Overall, Article 40 covers Personal Rights. It is very strong on personal liberty; it sets out in detail the procedure to be followed where a person is allegedly being unlawfully held by the State, rather than leaving such procedure to be legislated for by the Oireachtas.

The Eighth Amendment has led to unforeseen consequences and to grave dilemmas in certain situations.

Perhaps the only way forward in light of those who are opposed to abortion on demand - like myself - and those who support it, and the undeniable need to deal with tragic scenarios as outlined, is to enshrine the exact wording in the text of the Constitution.

Otherwise, we will yet again have a polarised campaign resulting in another 'black and white' Amendment which will resolve nothing. Feelings run very high on both sides and indeed amongst those in the middle.

Larry Dunne

Rosslare Harbour, Co Wexford

God bless our Government

On the day after our Budget day, let us give thanks to such a caring and protective Government.

I know they will make the right decisions, and that they have our best interests at heart.

I know it's tough for them to live on the pittance they receive in remuneration, and therefore have no problem in them taking money off me so they can survive. In the economic jungle, survival of the fattest is of paramount importance. Please bring in a sugar tax so I can live more healthily. And that free fresh air should be taxed as well.

Once again many thanks for helping me to lose my belly fat by not eating so much. And all that exercise I get doing push-ups in my front room to stay warm due to the heating being off. It has me all muscled. Anything I can do to keep the recovery going is all yours.

God bless you! You are all living saints.

Anthony Woods

Ennis, Co Clare

We owe more to abuse victims

The sentencing in the Central Criminal Court on Monday of a father following the repeated rape of his son over several years was the conclusion of a case which has variously been described as "horrific", "deplorable", and "tragic".

However, the tragedy lies not just in the unspeakable suffering by the child throughout his childhood, but in the fact that the hurt did not end there. It has been reported that the child was placed in a foster home and was again subjected to sexual abuse, at a time when he was in the State's care.

One of the most important obligations we have to children who disclose abuse is to keep them safe, to end the hurt where we can, and to do our best to help them live their childhood. In this case, we failed to protect the child by placing him in danger. Thankfully, he eventually found solace in foster care, and this enabled him to seek justice. However, the case has ended on the saddest of notes - the young person in question no longer lives in Ireland, as we do not have in place the specialist care he requires.

We owe this young person a great debt for disclosing his abuse, presenting his case and providing a victim impact statement to the court.
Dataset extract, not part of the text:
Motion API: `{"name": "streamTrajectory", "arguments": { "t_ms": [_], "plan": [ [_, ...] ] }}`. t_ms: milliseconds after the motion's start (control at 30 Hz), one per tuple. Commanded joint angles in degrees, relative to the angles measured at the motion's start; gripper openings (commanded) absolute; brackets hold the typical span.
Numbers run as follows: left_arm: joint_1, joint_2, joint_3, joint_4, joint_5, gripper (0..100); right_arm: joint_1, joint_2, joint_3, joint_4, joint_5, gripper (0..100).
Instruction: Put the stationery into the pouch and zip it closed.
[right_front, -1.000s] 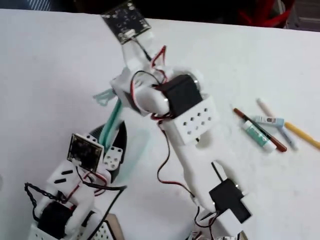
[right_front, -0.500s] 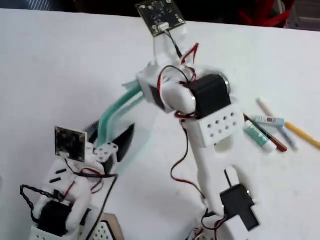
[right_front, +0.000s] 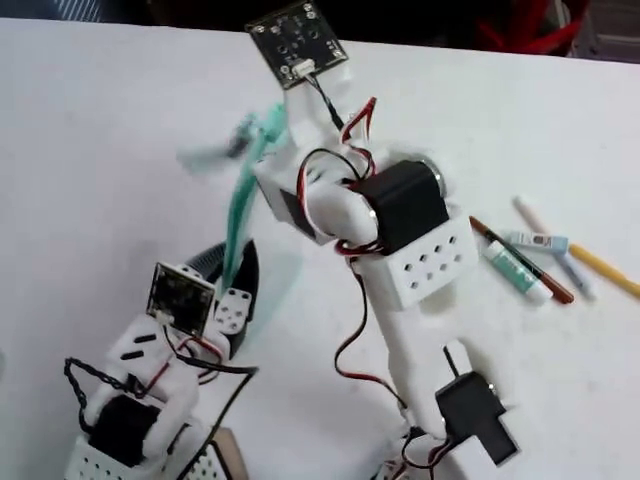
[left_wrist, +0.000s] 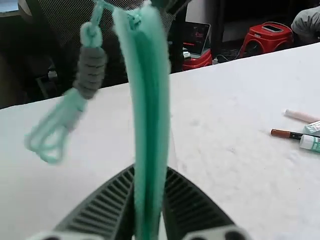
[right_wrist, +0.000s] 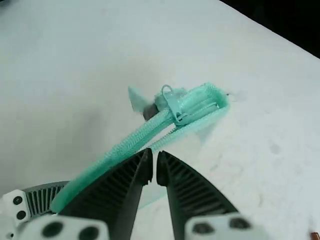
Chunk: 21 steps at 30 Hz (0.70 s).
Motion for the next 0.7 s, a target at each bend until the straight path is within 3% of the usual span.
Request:
{"name": "streamTrajectory", "arguments": {
  "t_ms": [0, 167, 300, 667],
  "plan": [
    [0.6, 0.7, -0.1, -1.0, -0.6, 2, -0.7, -2.5, -0.6, -2.0, -0.5, 2.1],
    [0.7, 0.7, -0.1, -0.9, -0.6, 2, -1.1, -3.4, -1.8, -7.6, -0.5, 4.0],
    [4.4, 0.7, 0.3, -0.9, -0.7, 2, -2.1, -2.8, -2.0, -10.8, -0.5, 15.5],
    [7.2, 0.7, 1.2, -0.2, -2.8, 2, -0.9, 2.2, -2.1, -7.2, -0.6, 16.5]
  ]
}}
It is not good enough that in return, we cannot provide this brave young person with care, attention and love, in the country he calls home.

Grainia Long

Chief executive, Irish Society for the Prevention of Cruelty to Children

Shopping and the Border

The recent sharp decline in the value of Sterling has generated stories of shoppers flocking over the Border to take advantage of cheaper prices in the North.

The real story, however, is rather one of retailers 'down south' protecting their already high margins and refusing to lower their prices in recognition of the fact that a lot, if not the majority, of the goods they sell are sourced from the UK and are hence now costing them less. Leaving aside the odd percentage differences in VAT, in theory it shouldn't matter which side of the Border you buy goods from.
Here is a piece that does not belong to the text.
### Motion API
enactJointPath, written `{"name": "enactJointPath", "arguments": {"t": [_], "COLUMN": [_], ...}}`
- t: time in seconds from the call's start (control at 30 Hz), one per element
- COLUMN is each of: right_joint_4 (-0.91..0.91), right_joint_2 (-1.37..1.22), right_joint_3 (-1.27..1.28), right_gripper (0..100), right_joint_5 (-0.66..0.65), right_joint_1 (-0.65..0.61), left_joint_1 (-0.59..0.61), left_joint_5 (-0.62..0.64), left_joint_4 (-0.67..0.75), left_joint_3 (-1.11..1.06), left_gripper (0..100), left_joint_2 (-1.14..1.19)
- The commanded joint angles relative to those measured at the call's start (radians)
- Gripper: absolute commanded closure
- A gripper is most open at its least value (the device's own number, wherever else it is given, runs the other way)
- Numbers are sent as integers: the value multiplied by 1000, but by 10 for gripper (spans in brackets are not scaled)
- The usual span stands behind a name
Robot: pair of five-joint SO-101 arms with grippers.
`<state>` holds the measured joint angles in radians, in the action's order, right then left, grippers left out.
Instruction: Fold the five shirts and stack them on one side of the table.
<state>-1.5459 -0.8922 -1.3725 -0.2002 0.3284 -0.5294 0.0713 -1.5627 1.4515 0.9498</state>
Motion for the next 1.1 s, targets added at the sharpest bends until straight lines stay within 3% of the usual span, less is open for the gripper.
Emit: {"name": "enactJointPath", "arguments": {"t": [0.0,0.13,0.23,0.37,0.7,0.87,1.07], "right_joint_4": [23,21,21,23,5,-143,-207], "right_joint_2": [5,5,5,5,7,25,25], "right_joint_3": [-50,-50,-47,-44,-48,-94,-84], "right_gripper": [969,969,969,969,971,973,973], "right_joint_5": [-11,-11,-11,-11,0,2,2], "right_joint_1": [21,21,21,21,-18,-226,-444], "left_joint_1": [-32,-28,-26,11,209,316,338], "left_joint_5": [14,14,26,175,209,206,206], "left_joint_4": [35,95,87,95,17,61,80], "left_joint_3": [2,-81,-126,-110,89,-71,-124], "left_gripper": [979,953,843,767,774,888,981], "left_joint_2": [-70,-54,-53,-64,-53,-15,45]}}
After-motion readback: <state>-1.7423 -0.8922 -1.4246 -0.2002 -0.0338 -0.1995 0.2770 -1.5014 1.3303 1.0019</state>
What matters is that UK manufacturers are becoming more cost-competitive versus their Irish counterparts, which, if it persists, will be bad news in the longer term for employment prospects in Ireland.

RA Blackburn

Abbey Hill, Naul, Co Dublin

Trump's publicity machine

Regarding Mr Trump, and to quote Abraham Lincoln once more, "What kills a skunk is the publicity it gives itself."

Paddy Mhéime

Conamara, Co na Gaillimhe

Public-sector pay restoration

In your front-page story and editorial on Monday October 10, you implied that the restoration next year of the third FEMPI cut, which applied uniquely to those earning over €65,000 in the public service (including politicians), is less than fair.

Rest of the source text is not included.